Dominion views gas infrastructure as a key part of its strategy.

Dominion Energy on Feb. 11 announced plans to increase its stake in Atlantic Coast Pipeline LLC as part of a $175 million transaction with Southern Co. Dominion will own 53% and Duke Energy will own 47% of the halted pipeline, which is the subject of legal challenges before the U.S. Supreme Court and the U.S. Appeals Court for the 4th Circuit.

"We continue to see significant risk in getting that project completed," Morgan Stanley analyst Stephen Byrd said in a Feb. 11 phone interview.

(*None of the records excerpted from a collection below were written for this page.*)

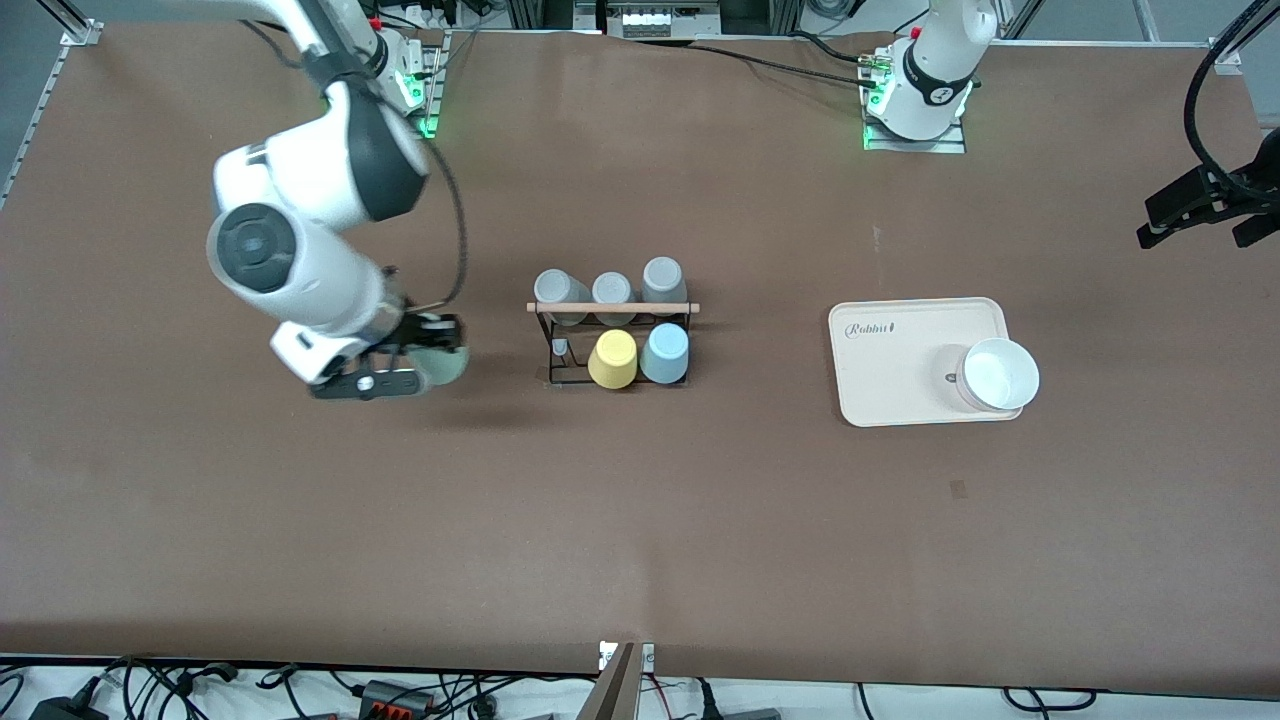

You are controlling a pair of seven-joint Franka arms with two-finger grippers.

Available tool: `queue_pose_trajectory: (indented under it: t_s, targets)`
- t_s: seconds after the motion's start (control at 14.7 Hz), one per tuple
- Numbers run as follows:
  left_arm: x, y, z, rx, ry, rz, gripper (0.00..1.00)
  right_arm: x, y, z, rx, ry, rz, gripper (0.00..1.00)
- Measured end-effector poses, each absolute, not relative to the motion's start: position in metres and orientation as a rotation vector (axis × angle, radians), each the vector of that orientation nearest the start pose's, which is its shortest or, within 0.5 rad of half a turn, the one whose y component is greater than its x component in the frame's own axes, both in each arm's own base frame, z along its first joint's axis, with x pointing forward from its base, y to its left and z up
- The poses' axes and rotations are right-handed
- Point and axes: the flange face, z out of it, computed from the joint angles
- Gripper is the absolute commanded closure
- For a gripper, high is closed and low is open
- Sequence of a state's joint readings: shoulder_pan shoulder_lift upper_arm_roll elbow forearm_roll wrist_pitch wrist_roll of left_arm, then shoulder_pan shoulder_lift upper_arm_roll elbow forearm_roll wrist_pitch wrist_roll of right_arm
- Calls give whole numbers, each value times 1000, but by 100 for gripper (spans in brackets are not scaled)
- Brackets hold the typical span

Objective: Hang scattered cups on rack with three cups
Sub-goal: 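Carry the teal cup with the right gripper beside the yellow cup, then open the right gripper to release the teal cup on the rack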

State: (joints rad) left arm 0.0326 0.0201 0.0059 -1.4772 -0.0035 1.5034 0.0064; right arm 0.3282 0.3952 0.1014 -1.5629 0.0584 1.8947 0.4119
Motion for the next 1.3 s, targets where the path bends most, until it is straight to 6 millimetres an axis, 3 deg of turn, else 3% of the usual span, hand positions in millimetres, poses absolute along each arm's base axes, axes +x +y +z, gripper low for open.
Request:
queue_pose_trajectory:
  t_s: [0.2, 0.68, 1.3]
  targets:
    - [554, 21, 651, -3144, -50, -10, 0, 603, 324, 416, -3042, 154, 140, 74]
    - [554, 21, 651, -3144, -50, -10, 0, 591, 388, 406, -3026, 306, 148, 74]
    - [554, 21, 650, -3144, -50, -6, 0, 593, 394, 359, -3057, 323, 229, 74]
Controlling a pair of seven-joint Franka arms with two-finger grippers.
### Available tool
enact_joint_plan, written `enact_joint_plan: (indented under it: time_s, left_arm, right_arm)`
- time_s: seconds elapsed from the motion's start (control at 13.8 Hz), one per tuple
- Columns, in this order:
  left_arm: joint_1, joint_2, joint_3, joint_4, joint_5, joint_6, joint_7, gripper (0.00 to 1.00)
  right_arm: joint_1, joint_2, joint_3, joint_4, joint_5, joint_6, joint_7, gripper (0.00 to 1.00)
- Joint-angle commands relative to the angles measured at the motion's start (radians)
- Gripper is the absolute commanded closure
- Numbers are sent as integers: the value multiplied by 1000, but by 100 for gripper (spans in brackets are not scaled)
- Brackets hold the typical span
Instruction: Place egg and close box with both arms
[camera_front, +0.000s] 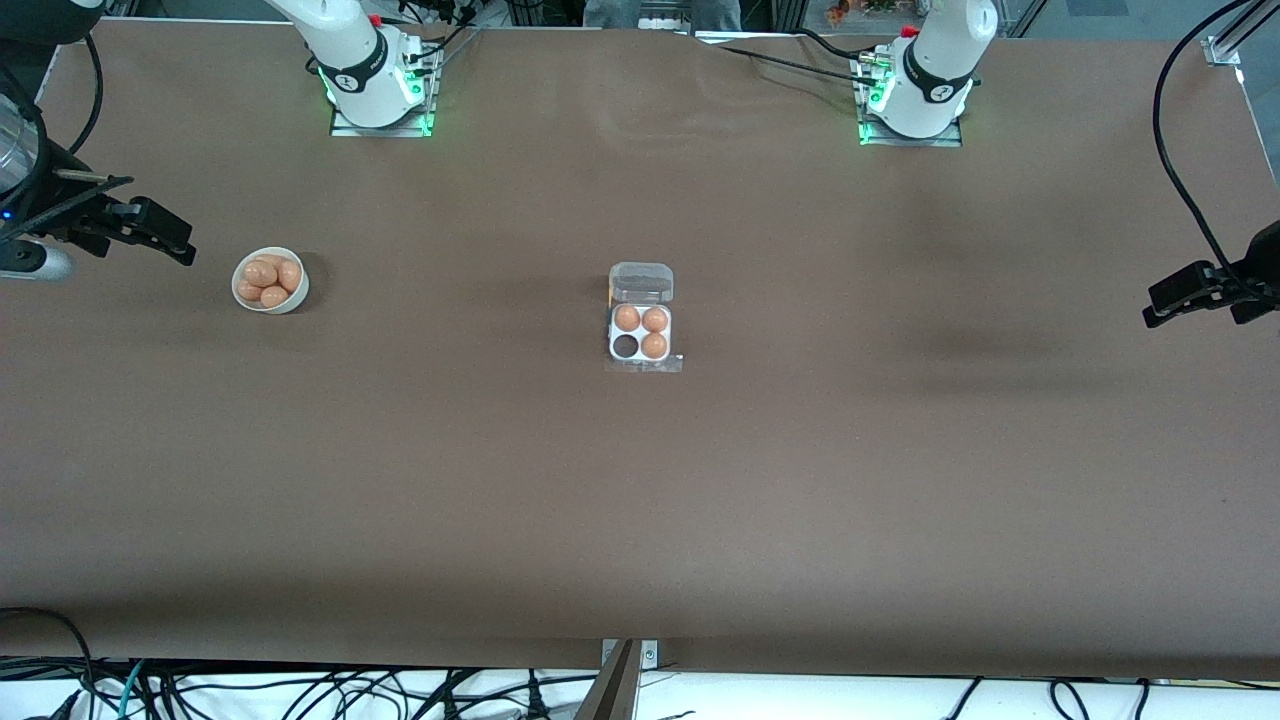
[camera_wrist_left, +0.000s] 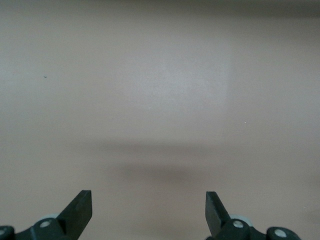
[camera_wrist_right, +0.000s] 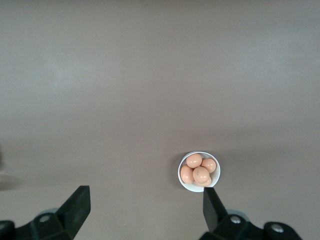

Southern Chairman, President and CEO Tom Fanning said pipeline investment has become tough with environmental criticisms over regulations and permits. While Fanning believes gas will be part of the nation's decarbonization efforts, selling Pivotal LNG Inc. and its stake in the Atlantic Coast pipeline helps simplify the business.

The company also is betting big on its Alvin W. Vogtle Nuclear Plant expansion as a key strategy to cut carbon emissions in half by 2030.

"As we assess pathways to further decarbonize our footprint and diversify our generating fleet, we remain mindful of potential economic, community and environmental impact to society," Fanning said. "This effort will be a multi-decade transformation for our industry."